What you need to do =
I'd like the entries that follow repeated exactly, with the pictures left out.
_ _ _
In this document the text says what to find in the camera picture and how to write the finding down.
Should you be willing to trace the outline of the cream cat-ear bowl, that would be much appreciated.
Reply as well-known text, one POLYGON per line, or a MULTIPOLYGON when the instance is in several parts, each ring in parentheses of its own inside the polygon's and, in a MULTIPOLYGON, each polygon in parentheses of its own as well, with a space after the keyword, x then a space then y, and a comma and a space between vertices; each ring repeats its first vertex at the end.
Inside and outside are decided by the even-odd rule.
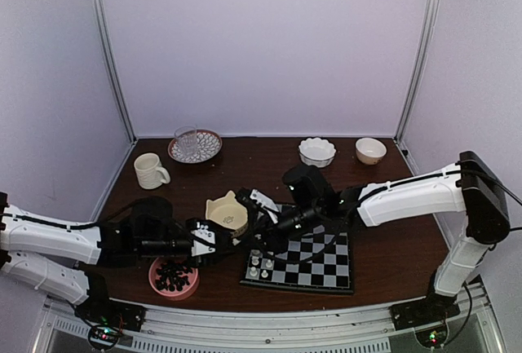
POLYGON ((246 232, 248 211, 236 200, 236 193, 230 190, 225 196, 206 201, 206 219, 231 229, 232 236, 239 237, 246 232))

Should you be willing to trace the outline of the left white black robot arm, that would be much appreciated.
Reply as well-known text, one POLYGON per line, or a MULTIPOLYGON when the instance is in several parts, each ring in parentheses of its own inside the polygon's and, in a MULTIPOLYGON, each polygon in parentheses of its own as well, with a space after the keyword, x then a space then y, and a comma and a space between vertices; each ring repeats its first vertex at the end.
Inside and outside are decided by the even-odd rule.
POLYGON ((210 220, 177 222, 172 204, 159 196, 132 201, 107 218, 77 223, 32 214, 1 195, 1 270, 68 301, 101 324, 119 312, 105 279, 69 269, 55 258, 120 268, 133 267, 141 258, 184 256, 196 267, 231 253, 236 243, 232 229, 210 220))

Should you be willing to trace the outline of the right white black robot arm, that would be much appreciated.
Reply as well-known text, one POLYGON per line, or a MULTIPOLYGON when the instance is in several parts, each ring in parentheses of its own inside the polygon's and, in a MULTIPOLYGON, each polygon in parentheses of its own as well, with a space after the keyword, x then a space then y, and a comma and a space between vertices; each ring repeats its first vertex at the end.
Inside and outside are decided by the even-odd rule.
POLYGON ((418 314, 435 321, 456 300, 460 288, 485 253, 511 231, 506 188, 472 151, 456 163, 429 174, 385 183, 369 183, 336 192, 315 166, 298 165, 283 182, 294 207, 278 209, 258 190, 244 204, 262 249, 277 254, 284 240, 310 232, 320 223, 339 230, 357 221, 366 227, 428 214, 463 212, 467 221, 443 263, 432 274, 427 296, 417 301, 418 314))

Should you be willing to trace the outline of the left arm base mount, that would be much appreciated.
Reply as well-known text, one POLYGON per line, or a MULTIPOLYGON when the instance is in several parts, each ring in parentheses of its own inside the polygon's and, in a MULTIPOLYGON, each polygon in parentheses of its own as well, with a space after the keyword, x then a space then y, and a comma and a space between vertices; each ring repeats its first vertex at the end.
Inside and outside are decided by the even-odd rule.
POLYGON ((109 299, 106 302, 87 300, 74 307, 75 315, 89 324, 110 326, 116 330, 139 332, 146 309, 143 306, 109 299))

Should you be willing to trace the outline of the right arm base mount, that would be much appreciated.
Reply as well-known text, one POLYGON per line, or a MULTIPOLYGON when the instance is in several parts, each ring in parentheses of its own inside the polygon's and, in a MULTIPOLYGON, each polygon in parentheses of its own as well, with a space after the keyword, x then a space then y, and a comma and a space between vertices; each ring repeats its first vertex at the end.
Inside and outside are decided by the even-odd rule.
POLYGON ((424 298, 392 305, 390 313, 395 330, 402 330, 441 322, 461 311, 457 304, 424 298))

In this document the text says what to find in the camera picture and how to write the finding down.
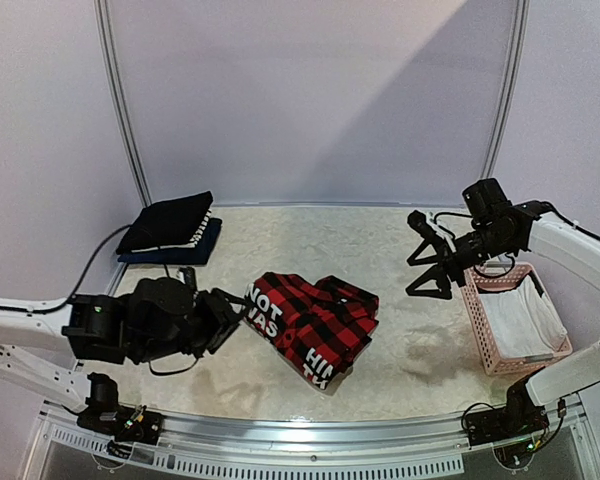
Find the red black plaid shirt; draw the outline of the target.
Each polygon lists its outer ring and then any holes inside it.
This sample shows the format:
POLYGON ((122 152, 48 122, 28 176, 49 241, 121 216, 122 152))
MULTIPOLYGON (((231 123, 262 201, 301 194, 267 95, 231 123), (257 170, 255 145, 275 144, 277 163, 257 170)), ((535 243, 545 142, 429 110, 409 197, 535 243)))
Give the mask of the red black plaid shirt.
POLYGON ((267 272, 244 299, 243 320, 322 391, 353 366, 379 324, 379 297, 336 276, 310 283, 267 272))

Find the white cloth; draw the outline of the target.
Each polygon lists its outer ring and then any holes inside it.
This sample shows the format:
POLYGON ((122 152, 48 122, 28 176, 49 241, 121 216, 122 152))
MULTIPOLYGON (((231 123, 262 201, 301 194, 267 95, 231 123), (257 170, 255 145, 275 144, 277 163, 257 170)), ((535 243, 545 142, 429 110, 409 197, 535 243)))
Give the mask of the white cloth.
POLYGON ((477 290, 503 358, 555 354, 567 339, 567 330, 533 271, 504 291, 477 290))

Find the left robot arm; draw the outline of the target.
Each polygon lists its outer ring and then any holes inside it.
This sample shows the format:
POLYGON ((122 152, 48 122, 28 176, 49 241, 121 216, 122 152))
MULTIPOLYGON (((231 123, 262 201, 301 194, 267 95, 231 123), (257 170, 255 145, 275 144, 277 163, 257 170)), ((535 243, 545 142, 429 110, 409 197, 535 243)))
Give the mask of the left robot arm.
POLYGON ((0 379, 80 412, 95 381, 35 350, 116 365, 171 355, 200 359, 232 335, 245 305, 223 290, 199 291, 167 277, 143 279, 119 297, 74 294, 52 306, 0 298, 0 379))

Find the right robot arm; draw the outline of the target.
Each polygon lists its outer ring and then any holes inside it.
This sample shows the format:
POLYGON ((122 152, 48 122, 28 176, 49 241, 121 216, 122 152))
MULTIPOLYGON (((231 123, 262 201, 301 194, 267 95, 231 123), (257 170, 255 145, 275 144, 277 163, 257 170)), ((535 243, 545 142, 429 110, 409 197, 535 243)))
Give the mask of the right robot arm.
MULTIPOLYGON (((494 178, 482 179, 464 189, 463 200, 471 229, 462 236, 446 232, 434 214, 414 210, 407 225, 421 238, 420 250, 432 249, 429 257, 414 251, 407 262, 425 271, 406 288, 414 297, 449 300, 451 286, 464 286, 465 273, 487 260, 505 254, 535 255, 547 266, 550 283, 565 294, 560 309, 575 307, 592 317, 600 313, 600 236, 563 215, 552 203, 527 200, 513 203, 494 178), (594 299, 576 307, 585 294, 594 299)), ((600 334, 600 322, 594 324, 600 334)), ((532 424, 535 407, 544 407, 600 383, 600 338, 564 360, 544 367, 522 381, 518 393, 497 415, 497 427, 517 436, 532 424)))

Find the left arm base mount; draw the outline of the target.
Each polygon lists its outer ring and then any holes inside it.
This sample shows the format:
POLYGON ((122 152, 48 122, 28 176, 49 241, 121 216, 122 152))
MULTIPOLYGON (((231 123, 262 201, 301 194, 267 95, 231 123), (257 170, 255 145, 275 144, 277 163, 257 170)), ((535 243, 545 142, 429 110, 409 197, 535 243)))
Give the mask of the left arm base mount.
POLYGON ((120 404, 118 385, 105 374, 90 373, 87 380, 90 393, 86 408, 77 416, 79 427, 108 435, 115 442, 158 443, 164 415, 149 410, 146 405, 128 407, 120 404))

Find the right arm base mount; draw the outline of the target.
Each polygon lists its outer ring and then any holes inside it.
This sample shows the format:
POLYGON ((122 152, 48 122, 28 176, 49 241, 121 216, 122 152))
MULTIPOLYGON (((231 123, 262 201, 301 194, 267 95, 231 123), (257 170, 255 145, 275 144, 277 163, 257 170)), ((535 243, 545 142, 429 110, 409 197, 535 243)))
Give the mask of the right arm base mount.
POLYGON ((565 398, 557 400, 558 426, 549 433, 549 418, 544 406, 530 400, 509 399, 504 407, 494 407, 484 402, 470 405, 462 414, 460 425, 471 446, 497 442, 541 430, 538 439, 531 439, 526 452, 535 453, 548 445, 561 430, 566 417, 565 398))
_ _ _
Answer to this exercise =
In this document the text says what to find in the camera picture and how to write the finding down.
Should you be willing to trace the outline of the cream cat-ear bowl, that would be much appreciated.
Reply as well-known text, one POLYGON per line, or a MULTIPOLYGON when the instance is in several parts, each ring in parentheses of its own inside the polygon's and, in a MULTIPOLYGON, each polygon in parentheses of its own as well, with a space after the keyword, x then a space then y, and a comma and a space between vertices; each ring repeats its first vertex at the end.
Inside and outside are decided by the even-odd rule.
POLYGON ((246 232, 248 211, 236 200, 236 193, 230 190, 225 196, 206 201, 206 219, 231 229, 232 236, 239 237, 246 232))

Should you be willing to trace the outline of the left white black robot arm, that would be much appreciated.
Reply as well-known text, one POLYGON per line, or a MULTIPOLYGON when the instance is in several parts, each ring in parentheses of its own inside the polygon's and, in a MULTIPOLYGON, each polygon in parentheses of its own as well, with a space after the keyword, x then a space then y, and a comma and a space between vertices; each ring repeats its first vertex at the end.
Inside and outside are decided by the even-odd rule.
POLYGON ((210 220, 177 222, 172 204, 159 196, 132 201, 107 218, 77 223, 32 214, 1 195, 1 270, 68 301, 101 324, 119 312, 105 279, 69 269, 55 258, 120 268, 133 267, 141 258, 184 256, 196 267, 231 253, 236 243, 232 229, 210 220))

Should you be willing to trace the outline of the right white black robot arm, that would be much appreciated.
Reply as well-known text, one POLYGON per line, or a MULTIPOLYGON when the instance is in several parts, each ring in parentheses of its own inside the polygon's and, in a MULTIPOLYGON, each polygon in parentheses of its own as well, with a space after the keyword, x then a space then y, and a comma and a space between vertices; each ring repeats its first vertex at the end.
Inside and outside are decided by the even-odd rule.
POLYGON ((418 314, 435 321, 456 300, 460 288, 485 253, 511 231, 506 188, 472 151, 456 163, 429 174, 385 183, 369 183, 336 192, 315 166, 298 165, 283 182, 294 207, 278 209, 258 190, 244 204, 262 249, 277 254, 284 240, 310 232, 320 223, 339 230, 357 221, 366 227, 428 214, 463 212, 467 221, 443 263, 432 274, 427 296, 417 301, 418 314))

Should you be willing to trace the outline of the left arm base mount, that would be much appreciated.
Reply as well-known text, one POLYGON per line, or a MULTIPOLYGON when the instance is in several parts, each ring in parentheses of its own inside the polygon's and, in a MULTIPOLYGON, each polygon in parentheses of its own as well, with a space after the keyword, x then a space then y, and a comma and a space between vertices; each ring repeats its first vertex at the end.
Inside and outside are decided by the even-odd rule.
POLYGON ((109 299, 106 302, 87 300, 74 307, 75 315, 89 324, 110 326, 116 330, 139 332, 146 309, 143 306, 109 299))

Should you be willing to trace the outline of the right arm base mount, that would be much appreciated.
Reply as well-known text, one POLYGON per line, or a MULTIPOLYGON when the instance is in several parts, each ring in parentheses of its own inside the polygon's and, in a MULTIPOLYGON, each polygon in parentheses of its own as well, with a space after the keyword, x then a space then y, and a comma and a space between vertices; each ring repeats its first vertex at the end.
Inside and outside are decided by the even-odd rule.
POLYGON ((424 298, 392 305, 390 313, 395 330, 402 330, 441 322, 461 311, 457 304, 424 298))

In this document the text says what to find in the camera picture and how to write the finding down.
Find the red black plaid shirt; draw the outline of the target.
Each polygon lists its outer ring and then any holes inside it.
This sample shows the format:
POLYGON ((122 152, 48 122, 28 176, 49 241, 121 216, 122 152))
MULTIPOLYGON (((231 123, 262 201, 301 194, 267 95, 231 123), (257 170, 255 145, 275 144, 277 163, 257 170)), ((535 243, 545 142, 429 110, 409 197, 535 243)))
Give the mask of the red black plaid shirt.
POLYGON ((267 272, 244 299, 243 320, 322 391, 353 366, 379 324, 379 297, 336 276, 310 283, 267 272))

Find the white cloth; draw the outline of the target.
Each polygon lists its outer ring and then any holes inside it.
This sample shows the format:
POLYGON ((122 152, 48 122, 28 176, 49 241, 121 216, 122 152))
MULTIPOLYGON (((231 123, 262 201, 301 194, 267 95, 231 123), (257 170, 255 145, 275 144, 277 163, 257 170)), ((535 243, 545 142, 429 110, 409 197, 535 243)))
Give the mask of the white cloth.
POLYGON ((477 290, 503 358, 555 354, 567 339, 567 330, 533 271, 504 291, 477 290))

Find the left robot arm; draw the outline of the target.
Each polygon lists its outer ring and then any holes inside it.
This sample shows the format:
POLYGON ((122 152, 48 122, 28 176, 49 241, 121 216, 122 152))
MULTIPOLYGON (((231 123, 262 201, 301 194, 267 95, 231 123), (257 170, 255 145, 275 144, 277 163, 257 170)), ((535 243, 545 142, 429 110, 409 197, 535 243)))
Give the mask of the left robot arm.
POLYGON ((0 379, 80 412, 95 381, 35 350, 116 365, 171 355, 200 359, 232 335, 245 305, 223 290, 199 291, 167 277, 143 279, 119 297, 74 294, 52 306, 0 298, 0 379))

Find the right robot arm; draw the outline of the target.
Each polygon lists its outer ring and then any holes inside it.
This sample shows the format:
POLYGON ((122 152, 48 122, 28 176, 49 241, 121 216, 122 152))
MULTIPOLYGON (((231 123, 262 201, 301 194, 267 95, 231 123), (257 170, 255 145, 275 144, 277 163, 257 170)), ((535 243, 545 142, 429 110, 409 197, 535 243)))
Give the mask of the right robot arm.
MULTIPOLYGON (((494 178, 482 179, 464 189, 463 200, 471 229, 462 236, 446 232, 434 214, 414 210, 407 225, 421 238, 420 250, 432 249, 429 257, 414 251, 407 262, 425 271, 406 288, 414 297, 449 300, 451 286, 464 286, 465 273, 487 260, 505 254, 535 255, 547 266, 550 283, 565 294, 560 309, 575 307, 592 317, 600 313, 600 236, 563 215, 552 203, 527 200, 513 203, 494 178), (594 299, 576 307, 585 294, 594 299)), ((600 334, 600 322, 594 324, 600 334)), ((532 424, 535 407, 544 407, 600 383, 600 338, 564 360, 544 367, 522 381, 518 393, 497 415, 497 427, 517 436, 532 424)))

Find the left arm base mount; draw the outline of the target.
Each polygon lists its outer ring and then any holes inside it.
This sample shows the format:
POLYGON ((122 152, 48 122, 28 176, 49 241, 121 216, 122 152))
MULTIPOLYGON (((231 123, 262 201, 301 194, 267 95, 231 123), (257 170, 255 145, 275 144, 277 163, 257 170)), ((535 243, 545 142, 429 110, 409 197, 535 243)))
Give the mask of the left arm base mount.
POLYGON ((120 404, 118 385, 105 374, 90 373, 87 380, 90 393, 86 408, 77 416, 79 427, 108 435, 115 442, 158 443, 164 415, 149 410, 146 405, 128 407, 120 404))

Find the right arm base mount; draw the outline of the target.
Each polygon lists its outer ring and then any holes inside it.
This sample shows the format:
POLYGON ((122 152, 48 122, 28 176, 49 241, 121 216, 122 152))
MULTIPOLYGON (((231 123, 262 201, 301 194, 267 95, 231 123), (257 170, 255 145, 275 144, 277 163, 257 170)), ((535 243, 545 142, 429 110, 409 197, 535 243)))
Give the mask of the right arm base mount.
POLYGON ((565 398, 557 400, 558 426, 549 433, 549 418, 544 406, 530 400, 509 399, 504 407, 494 407, 484 402, 470 405, 462 414, 460 425, 471 446, 497 442, 541 430, 538 439, 531 439, 526 452, 535 453, 548 445, 561 430, 566 417, 565 398))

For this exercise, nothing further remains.